● Exercise goal: Retrieve all lines below that have the string "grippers".

● Input data:
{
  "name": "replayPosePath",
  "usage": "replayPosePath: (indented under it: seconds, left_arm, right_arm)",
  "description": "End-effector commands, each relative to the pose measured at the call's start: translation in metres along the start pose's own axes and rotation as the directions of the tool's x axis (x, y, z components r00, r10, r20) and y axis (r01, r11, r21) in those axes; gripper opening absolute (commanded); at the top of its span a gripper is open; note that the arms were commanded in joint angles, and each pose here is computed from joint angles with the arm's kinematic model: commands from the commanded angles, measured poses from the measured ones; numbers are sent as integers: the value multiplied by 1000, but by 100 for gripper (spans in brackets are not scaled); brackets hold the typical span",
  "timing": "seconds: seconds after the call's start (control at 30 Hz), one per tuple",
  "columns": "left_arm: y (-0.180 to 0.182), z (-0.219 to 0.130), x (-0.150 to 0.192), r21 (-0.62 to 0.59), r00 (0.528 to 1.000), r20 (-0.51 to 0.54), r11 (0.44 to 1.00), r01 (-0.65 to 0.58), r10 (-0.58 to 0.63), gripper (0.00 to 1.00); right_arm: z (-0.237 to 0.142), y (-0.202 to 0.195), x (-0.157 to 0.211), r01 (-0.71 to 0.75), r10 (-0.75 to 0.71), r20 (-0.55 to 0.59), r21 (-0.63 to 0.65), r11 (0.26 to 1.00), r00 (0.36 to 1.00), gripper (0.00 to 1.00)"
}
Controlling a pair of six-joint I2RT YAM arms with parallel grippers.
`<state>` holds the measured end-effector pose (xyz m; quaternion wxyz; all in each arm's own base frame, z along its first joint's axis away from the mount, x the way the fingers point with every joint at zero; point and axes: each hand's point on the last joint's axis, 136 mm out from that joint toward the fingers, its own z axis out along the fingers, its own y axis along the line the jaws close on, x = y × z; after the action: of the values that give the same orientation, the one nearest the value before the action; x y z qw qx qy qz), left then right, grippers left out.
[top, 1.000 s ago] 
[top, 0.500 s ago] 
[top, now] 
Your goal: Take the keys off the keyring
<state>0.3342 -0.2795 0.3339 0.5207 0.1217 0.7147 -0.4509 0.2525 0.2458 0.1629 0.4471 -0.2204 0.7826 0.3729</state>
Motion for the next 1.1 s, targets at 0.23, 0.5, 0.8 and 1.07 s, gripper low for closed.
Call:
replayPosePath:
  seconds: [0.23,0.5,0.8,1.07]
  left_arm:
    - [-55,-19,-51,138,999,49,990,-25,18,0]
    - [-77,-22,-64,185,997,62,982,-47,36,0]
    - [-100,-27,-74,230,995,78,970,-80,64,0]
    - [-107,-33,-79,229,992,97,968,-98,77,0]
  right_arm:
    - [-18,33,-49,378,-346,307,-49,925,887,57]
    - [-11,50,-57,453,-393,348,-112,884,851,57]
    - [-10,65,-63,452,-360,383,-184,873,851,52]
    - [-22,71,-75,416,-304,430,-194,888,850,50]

● Result of this exercise:
Controlling a pair of six-joint I2RT YAM arms with parallel grippers.
`<state>` holds the measured end-effector pose (xyz m; quaternion wxyz; all in each arm's own base frame, z along its first joint's axis away from the mount, x the way the fingers point with every joint at zero; point and axes: each hand's point on the last joint's axis, 136 mm out from that joint toward the fingers, its own z axis out along the fingers, its own y axis along the line the jaws close on, x = y × z; after the action: of the values that give the same orientation, the one nearest the value before the action; x y z qw qx qy qz), left then right, grippers left out.

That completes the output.